Creating divides in our school districts that affect teachers, principals, superintendents, and boards of education will only affect the education of our children, and probably not for the better!

Should Public Education be a Political Pawn?

Recently I read another article about public education being in a crisis. But how many times has this been said? I have to say that I agree very much with the article. The pandemic has created many problems for schools, and now the schools are being attacked over culture war issues such as critical race theory, books in the library, curriculum issues, and how much control parents should have. What has precipitated this far-right conservative outcry toward public education? There is only one answer: Politics! We are very divided on many issues related to what is happening in our country. First of all, the pandemic brought on issues of whether schools should require masks, and also the issue of whether individuals should be vaccinated. I won’t debate either side, but the issue of mask wearing certainly brought people down on two sides. The issue of whether to get vaccinated or not again brought people down on two sides. The Democrats versus the Republicans, the Left versus the Right??? Schools became a convenient scapegoat for fighting these issues because schools were trying to decide what needed to be done to stay open and keep children and teachers safe. As a result the outcry occurred at school board meetings as to what schools should do! Mask or not mask: that is the question?

Then came the issue of critical race theory. The death of George Floyd and then the demonstrations of Black Lives Matter, once again divided people on the political spectrum of racism. The cry of “defunding the police” was another aspect of this issue that further divided people along the political spectrum. Schools again became a focal point of the debate as to whether or how much should be taught in our public schools regarding racism. Critical Race Theory, although I doubt it has ever been taught in K-12 public schools, became the issue to which people began to question school districts and boards of education on how the topic of racism is discussed in our schools. The outcry as to what the curriculum should be for dealing with the teaching of racism was certainly evident. Critical race theory was only a convenient term or phrase to be used by those protesting the teaching of racism. The question was simply: Do we or do we not teach about racism and its history in our country in our public schools? And if we do teach about racism, how is it taught?
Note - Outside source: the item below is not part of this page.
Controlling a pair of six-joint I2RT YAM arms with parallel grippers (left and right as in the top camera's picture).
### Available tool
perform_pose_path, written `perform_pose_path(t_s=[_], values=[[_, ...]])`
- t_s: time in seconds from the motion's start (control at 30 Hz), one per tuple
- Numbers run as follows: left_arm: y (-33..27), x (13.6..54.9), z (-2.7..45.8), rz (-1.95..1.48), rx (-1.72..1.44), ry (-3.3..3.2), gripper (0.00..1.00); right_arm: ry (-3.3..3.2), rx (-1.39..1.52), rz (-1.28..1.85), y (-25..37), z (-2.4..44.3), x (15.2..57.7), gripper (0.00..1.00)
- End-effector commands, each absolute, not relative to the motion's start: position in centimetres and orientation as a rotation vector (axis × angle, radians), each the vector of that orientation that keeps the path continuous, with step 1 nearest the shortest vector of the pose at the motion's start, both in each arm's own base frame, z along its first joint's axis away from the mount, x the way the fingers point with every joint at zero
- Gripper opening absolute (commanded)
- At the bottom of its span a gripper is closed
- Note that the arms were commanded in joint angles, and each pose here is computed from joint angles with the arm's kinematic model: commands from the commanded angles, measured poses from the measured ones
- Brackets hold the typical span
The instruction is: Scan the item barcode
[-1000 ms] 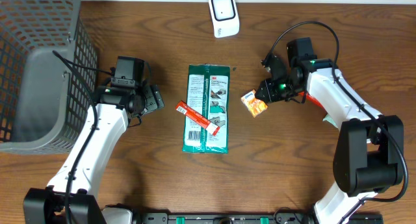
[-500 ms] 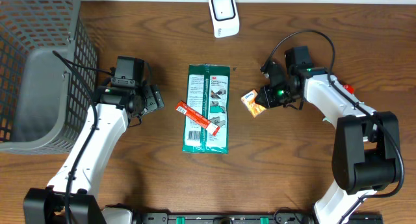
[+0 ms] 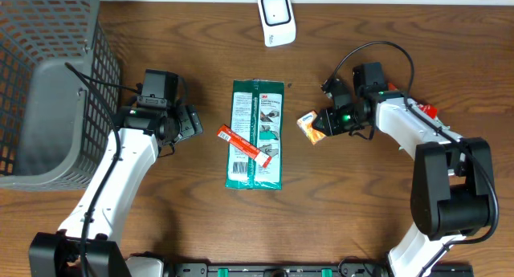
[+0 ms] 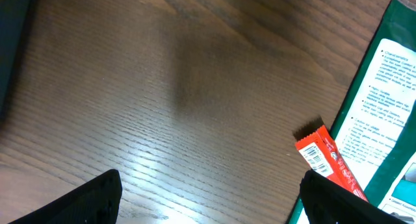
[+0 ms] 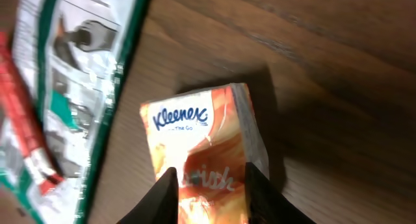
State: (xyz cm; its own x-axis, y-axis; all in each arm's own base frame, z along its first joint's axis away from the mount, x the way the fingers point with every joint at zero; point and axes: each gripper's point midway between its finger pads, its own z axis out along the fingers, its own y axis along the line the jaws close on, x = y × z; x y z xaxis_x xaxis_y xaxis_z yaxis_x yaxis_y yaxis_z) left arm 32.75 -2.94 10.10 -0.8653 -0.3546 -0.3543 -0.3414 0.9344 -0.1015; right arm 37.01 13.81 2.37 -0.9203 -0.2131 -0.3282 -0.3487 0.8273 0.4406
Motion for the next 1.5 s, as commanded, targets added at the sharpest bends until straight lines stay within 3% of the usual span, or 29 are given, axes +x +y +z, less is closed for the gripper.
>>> perform_pose_path(t_s=[0.0, 0.23, 0.53, 1.1, 1.47], values=[[-2.7, 33.0, 10.3, -0.041, -0.520, 2.710, 0.88, 2.661, -0.468, 0.895, 15.4, 4.3, 37.4, 0.31], [-2.7, 33.0, 10.3, -0.041, -0.520, 2.710, 0.89, 2.607, -0.471, 0.860, 15.0, 6.4, 38.2, 0.36], [-2.7, 33.0, 10.3, -0.041, -0.521, 2.710, 0.88, 2.668, -0.427, 0.657, 12.6, 5.0, 38.9, 0.32], [-2.7, 33.0, 10.3, -0.041, -0.520, 2.710, 0.89, 2.900, -0.322, 0.735, 14.1, 2.3, 33.2, 0.26], [-2.7, 33.0, 10.3, -0.041, -0.520, 2.710, 0.89, 2.892, -0.322, 0.700, 13.9, 2.2, 33.6, 0.28]])
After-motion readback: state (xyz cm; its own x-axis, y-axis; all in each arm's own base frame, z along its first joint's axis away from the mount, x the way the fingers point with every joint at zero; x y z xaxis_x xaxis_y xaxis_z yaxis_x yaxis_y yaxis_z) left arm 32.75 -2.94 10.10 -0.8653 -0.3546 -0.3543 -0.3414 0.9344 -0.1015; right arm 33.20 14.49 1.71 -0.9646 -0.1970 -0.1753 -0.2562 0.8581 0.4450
Then came the issue of what books are on the shelves of our school libraries. I will be the first to say that books should be appropriate to the age and grade level of the students in the school. The question of how sex is addressed or talked about in books, the question of how books deal with racism, and the question of how books handle LGBTQ issues has created another issue for the outcry to school districts and boards of education. The question is: Should or should not these books be in the library?
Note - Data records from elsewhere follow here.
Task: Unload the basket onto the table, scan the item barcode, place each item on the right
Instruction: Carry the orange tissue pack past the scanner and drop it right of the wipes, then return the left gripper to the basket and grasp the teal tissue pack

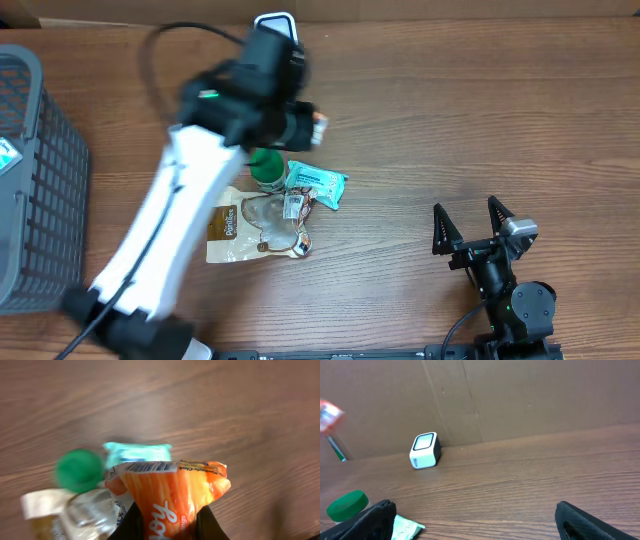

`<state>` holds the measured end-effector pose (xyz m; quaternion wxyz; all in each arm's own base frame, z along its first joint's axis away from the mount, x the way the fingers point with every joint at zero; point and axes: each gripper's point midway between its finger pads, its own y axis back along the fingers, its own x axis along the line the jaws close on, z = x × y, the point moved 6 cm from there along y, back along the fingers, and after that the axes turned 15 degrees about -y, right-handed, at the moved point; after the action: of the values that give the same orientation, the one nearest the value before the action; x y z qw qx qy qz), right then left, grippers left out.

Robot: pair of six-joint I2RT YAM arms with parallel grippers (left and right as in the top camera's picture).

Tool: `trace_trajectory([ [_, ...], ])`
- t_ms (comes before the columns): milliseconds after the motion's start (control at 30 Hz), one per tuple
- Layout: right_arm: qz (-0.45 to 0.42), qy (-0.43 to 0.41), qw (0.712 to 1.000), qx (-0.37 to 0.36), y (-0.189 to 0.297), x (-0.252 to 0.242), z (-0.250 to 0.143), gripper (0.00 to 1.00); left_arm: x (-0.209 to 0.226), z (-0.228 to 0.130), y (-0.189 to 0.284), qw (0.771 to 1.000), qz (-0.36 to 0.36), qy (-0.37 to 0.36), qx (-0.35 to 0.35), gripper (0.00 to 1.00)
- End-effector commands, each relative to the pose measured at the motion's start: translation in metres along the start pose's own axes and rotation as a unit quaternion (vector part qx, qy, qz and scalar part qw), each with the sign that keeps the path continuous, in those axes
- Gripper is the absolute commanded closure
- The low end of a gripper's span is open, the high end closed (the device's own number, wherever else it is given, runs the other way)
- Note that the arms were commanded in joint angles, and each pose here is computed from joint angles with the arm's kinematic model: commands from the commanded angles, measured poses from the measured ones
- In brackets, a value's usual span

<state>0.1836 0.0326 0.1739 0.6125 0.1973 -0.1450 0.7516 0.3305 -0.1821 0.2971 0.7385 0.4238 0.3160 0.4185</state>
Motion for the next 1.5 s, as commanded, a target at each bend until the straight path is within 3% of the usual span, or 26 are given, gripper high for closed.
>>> trace_trajectory([
  [0,0.004,0.001,1.0,-0.001,0.0,0.0,-0.002,0.0,-0.028,-0.005,-0.059,0.998,0.001,-0.014,0.062,0.91],
  [333,0.004,0.001,1.0,-0.001,0.0,0.0,-0.002,0.0,-0.066,-0.036,-0.15,0.983,-0.008,-0.045,0.18,0.88],
  [467,0.004,0.001,1.0,-0.001,0.0,0.0,-0.002,0.0,-0.075,-0.044,-0.163,0.978,-0.018,-0.052,0.201,0.55],
  [533,0.004,0.001,1.0,-0.001,0.0,0.0,-0.002,0.0,-0.076,-0.044,-0.164,0.978,-0.018,-0.053,0.201,0.44],
  [767,0.004,0.001,1.0,-0.001,0.0,0.0,-0.002,0.0,-0.07,-0.029,-0.157,0.983,-0.014,-0.055,0.174,0.43],
  [967,0.004,0.001,1.0,-0.001,0.0,0.0,-0.002,0.0,-0.037,0.012,-0.093,0.993,0.029,-0.037,0.112,0.43],
  [1133,0.004,0.001,1.0,-0.001,0.0,0.0,-0.002,0.0,0.012,0.038,0.002,0.996,0.078,-0.013,0.029,0.42],
  [1267,0.004,0.001,1.0,-0.001,0.0,0.0,-0.002,0.0,0.065,0.029,0.08,0.99,0.133,0.049,-0.025,0.41],
  [1467,0.004,0.001,1.0,-0.001,0.0,0.0,-0.002,0.0,0.158,-0.024,0.167,0.954,0.22,0.192,-0.073,0.4],
])
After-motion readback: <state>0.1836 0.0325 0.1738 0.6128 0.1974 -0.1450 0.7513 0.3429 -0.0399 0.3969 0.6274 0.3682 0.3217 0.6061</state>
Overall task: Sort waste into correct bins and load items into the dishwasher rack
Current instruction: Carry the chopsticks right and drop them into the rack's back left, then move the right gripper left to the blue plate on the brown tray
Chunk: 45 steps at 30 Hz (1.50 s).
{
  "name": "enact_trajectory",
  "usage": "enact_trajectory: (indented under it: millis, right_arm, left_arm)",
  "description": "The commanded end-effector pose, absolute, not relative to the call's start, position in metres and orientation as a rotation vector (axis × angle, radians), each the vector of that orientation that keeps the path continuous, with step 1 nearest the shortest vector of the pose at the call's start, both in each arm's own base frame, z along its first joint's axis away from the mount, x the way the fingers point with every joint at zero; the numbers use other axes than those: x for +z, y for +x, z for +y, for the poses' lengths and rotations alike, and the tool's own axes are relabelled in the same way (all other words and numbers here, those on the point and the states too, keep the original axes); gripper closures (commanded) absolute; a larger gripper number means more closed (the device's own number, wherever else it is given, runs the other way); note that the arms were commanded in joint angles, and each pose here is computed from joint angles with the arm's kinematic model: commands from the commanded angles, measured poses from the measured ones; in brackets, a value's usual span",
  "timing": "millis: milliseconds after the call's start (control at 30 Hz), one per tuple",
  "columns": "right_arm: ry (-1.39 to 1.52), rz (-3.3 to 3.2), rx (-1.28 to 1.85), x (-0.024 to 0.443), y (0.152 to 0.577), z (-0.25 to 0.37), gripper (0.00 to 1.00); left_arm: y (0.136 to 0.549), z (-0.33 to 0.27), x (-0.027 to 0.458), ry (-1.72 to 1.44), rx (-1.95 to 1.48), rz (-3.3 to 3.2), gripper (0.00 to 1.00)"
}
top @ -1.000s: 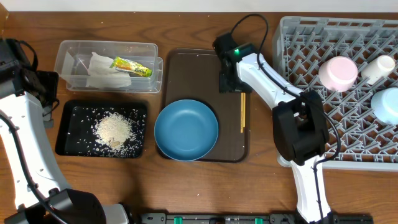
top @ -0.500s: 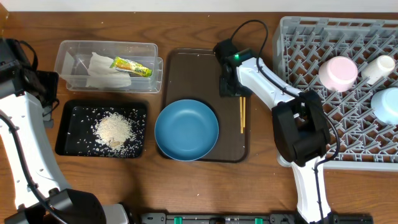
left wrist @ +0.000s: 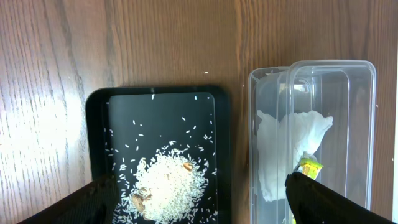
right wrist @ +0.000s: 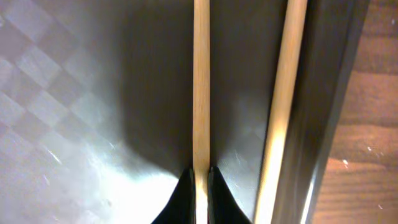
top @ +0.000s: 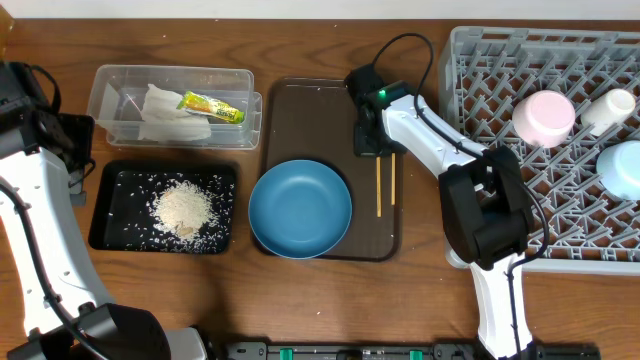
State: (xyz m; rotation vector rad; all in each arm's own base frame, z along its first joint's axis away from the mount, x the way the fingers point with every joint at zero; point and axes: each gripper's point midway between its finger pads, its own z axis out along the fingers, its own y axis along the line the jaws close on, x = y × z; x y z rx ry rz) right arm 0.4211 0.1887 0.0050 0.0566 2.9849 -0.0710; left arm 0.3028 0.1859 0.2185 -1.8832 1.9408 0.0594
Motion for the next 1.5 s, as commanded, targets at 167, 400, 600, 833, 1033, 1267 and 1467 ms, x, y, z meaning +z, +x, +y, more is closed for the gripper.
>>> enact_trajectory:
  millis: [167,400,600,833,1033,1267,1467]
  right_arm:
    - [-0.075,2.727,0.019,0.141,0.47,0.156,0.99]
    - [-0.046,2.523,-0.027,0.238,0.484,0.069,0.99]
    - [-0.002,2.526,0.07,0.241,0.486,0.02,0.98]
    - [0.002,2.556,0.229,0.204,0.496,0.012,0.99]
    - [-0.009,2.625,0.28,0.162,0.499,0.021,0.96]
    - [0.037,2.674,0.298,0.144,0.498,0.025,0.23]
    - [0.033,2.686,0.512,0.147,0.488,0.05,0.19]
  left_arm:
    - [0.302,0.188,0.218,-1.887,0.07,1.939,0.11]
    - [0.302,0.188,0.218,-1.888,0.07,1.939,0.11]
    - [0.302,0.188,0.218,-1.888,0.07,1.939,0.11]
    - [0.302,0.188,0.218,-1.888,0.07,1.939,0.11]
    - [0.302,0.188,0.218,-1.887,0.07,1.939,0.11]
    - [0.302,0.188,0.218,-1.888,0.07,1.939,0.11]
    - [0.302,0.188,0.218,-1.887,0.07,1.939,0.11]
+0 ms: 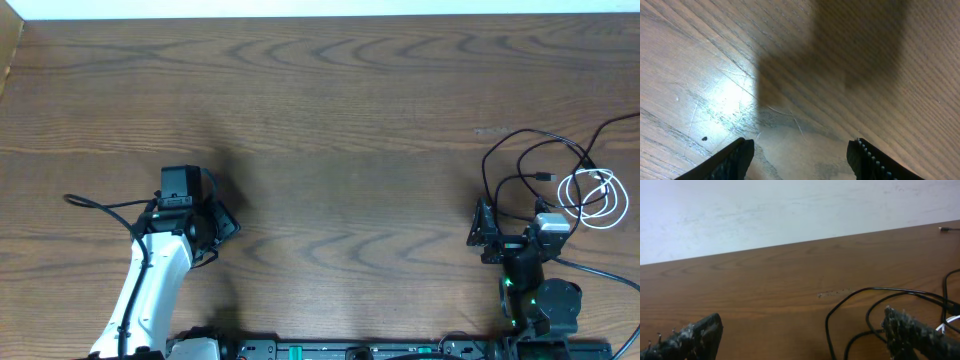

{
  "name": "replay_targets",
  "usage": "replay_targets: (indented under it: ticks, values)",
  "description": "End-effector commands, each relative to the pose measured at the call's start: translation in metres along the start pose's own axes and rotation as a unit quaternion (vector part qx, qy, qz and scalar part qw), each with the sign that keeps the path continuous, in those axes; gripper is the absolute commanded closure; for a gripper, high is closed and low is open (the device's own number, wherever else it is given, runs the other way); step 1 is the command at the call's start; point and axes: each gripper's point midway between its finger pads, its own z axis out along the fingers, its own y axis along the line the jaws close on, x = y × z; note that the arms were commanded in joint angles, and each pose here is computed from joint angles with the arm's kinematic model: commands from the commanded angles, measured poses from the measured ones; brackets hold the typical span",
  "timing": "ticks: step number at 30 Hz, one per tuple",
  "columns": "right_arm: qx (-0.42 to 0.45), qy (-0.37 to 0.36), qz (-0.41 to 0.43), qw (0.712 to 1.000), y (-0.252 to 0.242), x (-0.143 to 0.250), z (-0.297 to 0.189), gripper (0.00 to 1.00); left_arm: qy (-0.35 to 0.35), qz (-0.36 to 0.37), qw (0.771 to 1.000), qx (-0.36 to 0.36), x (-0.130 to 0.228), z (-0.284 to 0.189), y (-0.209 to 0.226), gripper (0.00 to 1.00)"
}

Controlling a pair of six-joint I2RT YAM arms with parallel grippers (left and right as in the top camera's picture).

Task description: Untangle cables

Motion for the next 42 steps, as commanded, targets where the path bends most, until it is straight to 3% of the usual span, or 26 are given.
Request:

The bottom line for politicians is that those on the far-right are using these issues to stir up parents and cause out-rage toward public schools. The politicians on the far-right see these issues as ones that will help them get elected or re-elected. These all have become culture war issues that are being centered around the public schools!

Is this an attempt by the far-right to further their agenda of getting vouchers, tax credits, and open enrollment for private schools? Some of the outcry may lead to legislatures pushing more towards open enrollment and vouchers; however, the outcry is more of an “I am right and you are wrong” issue. No middle ground, and issues that further divide our nation! Schools are a convenient local target for the culture warriors and it doesn’t seem to be subsiding. It is sad public schools have to deal with these issues when all they are doing is trying to keep students and staff safe, teach accurate history of our nation including racism, and placing appropriate grade level books in the libraries to allow student access to information and exploration.

Creating divides in our school districts that affect teachers, principals, superintendents, and boards of education will only affect the education of our children, and probably not for the better!